BY TERESE LOEB KREUZER | The masts and rigging of the South Street Seaport Museum’s clipper ship, Peking, tower over Pier 16. No visitor to the Seaport could miss seeing this titan that stretches almost the full length of the pier. But it has been years since members of the public have been able to climb aboard.
On Saturdays through Oct. 19, the Peking is open to visitors from noon to 4 p.m.
“We are excited to have her open to the public again,” said Jonathan Boulware, interim president of the South Street Seaport Museum. “She is a magnificent ship. She’s not the only one [of this type] in the world, but she’s the only one in the United States.”
Peking was built in Hamburg, Germany 102 years ago to transport nitrate from the west coast of South America to Europe. Even at that time, sailing ships had mostly been replaced by steamships except for long trips with heavy cargo, where the cost of fuel would have been prohibitive.
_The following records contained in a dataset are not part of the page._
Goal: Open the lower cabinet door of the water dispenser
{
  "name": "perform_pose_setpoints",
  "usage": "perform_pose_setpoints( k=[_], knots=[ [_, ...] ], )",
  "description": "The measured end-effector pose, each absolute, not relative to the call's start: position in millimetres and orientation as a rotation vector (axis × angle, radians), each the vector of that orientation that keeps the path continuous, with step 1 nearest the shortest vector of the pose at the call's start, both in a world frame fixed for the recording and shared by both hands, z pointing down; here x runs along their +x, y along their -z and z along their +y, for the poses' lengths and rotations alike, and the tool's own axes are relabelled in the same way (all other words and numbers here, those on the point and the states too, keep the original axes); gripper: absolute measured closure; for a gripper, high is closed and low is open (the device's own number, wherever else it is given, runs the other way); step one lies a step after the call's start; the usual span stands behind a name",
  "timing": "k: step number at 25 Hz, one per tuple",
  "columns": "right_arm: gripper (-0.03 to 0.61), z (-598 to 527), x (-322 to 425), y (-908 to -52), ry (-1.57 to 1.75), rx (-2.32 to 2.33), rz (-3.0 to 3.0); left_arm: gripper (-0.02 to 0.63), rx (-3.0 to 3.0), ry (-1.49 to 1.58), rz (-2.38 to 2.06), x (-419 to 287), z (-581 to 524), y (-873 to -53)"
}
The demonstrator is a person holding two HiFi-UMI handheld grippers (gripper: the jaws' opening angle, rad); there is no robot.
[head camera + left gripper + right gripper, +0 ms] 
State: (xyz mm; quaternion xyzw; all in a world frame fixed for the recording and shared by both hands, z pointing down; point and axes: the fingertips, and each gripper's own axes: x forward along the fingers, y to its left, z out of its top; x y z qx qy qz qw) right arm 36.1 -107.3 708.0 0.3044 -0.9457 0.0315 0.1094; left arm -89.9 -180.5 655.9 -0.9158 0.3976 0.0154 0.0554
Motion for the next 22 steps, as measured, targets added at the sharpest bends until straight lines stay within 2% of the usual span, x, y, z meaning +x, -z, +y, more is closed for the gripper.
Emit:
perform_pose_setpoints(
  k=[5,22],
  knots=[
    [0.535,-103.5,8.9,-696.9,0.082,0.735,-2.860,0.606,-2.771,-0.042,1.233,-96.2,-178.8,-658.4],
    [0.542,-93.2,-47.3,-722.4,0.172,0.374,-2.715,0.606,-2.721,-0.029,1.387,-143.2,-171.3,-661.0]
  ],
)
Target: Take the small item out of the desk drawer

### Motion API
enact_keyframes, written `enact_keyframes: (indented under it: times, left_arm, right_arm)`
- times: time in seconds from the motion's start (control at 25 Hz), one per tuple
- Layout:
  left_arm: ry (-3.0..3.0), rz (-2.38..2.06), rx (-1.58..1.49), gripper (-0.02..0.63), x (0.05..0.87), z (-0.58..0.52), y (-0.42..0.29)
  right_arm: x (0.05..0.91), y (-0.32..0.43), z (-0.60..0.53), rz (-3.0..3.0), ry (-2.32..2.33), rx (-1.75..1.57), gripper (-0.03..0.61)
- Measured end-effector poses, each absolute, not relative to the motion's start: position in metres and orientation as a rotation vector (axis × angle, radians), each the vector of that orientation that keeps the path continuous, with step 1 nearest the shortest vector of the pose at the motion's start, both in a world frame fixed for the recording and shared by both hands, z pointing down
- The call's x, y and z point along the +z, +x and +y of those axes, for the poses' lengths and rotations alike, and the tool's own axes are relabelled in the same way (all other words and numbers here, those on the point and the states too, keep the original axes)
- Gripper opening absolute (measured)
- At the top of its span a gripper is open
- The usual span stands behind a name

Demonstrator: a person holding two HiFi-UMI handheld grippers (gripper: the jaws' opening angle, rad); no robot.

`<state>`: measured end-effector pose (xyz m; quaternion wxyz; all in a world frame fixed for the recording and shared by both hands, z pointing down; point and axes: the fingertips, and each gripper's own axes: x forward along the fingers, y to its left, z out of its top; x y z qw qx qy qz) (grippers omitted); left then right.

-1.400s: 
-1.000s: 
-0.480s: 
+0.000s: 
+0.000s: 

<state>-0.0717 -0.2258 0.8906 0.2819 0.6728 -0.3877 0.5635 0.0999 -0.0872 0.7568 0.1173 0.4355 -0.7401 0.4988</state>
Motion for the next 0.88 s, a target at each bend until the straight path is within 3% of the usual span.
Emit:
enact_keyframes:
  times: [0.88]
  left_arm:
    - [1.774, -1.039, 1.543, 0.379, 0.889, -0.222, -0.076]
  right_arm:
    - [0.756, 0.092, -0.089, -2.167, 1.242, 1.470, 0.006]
She was built for F. Laeisz, a German company that still exists. She and her sister ships, whose names all began with the letter “P” were known as the “Flying P-Liners.”
Peking’s sister ship, Passat, laid down in the same year, carried 34 sails and could go up to 18 knots an hour under sail. Even so, Passat’s maiden voyage from Hamburg to Valparaiso, Chile, took 80 days.
The Peking’s capabilities would have been very similar. She was both fast and massive.
Standing on the Peking’s after-well deck, Boulware pointed out the Peking’s rig. “It’s magnificent,” he said, “and amazing to think that these are the same masts that sailors climbed in hurricanes and freezing conditions off of Cape Horn to get bird guano back to Europe in the 1920s. It’s hard to imagine as we sit here in the comparatively placid East River that this ship was actually rolled from side to side. The space where we’re standing now —you wouldn’t be able to stand. Her decks would be awash with water above our heads. This would be a washing machine of foaming water.”
Plywood covers what would have been the original deck or one installed soon thereafter. Under that is steel, and below that are Peking’s vast holds that would have been filled with cargo.
“In the famous movie made by Irving Johnson about Peking, he said, ‘Cargo is king. If you don’t arrive with a dry cargo, you might as well stay at home,’” Boulware remarked. “That’s the story of this ship. She wouldn’t exist if it weren’t for the fact that she carried around 3,100 tons of cargo.”
The captain and crew might have gone on successive voyages aboard Peking that would have taken them away for years at a time. Sometimes the captains brought their families with them. The captain’s quarters on the ship were partially restored after the South Street Seaport Museum acquired the ship in 1975.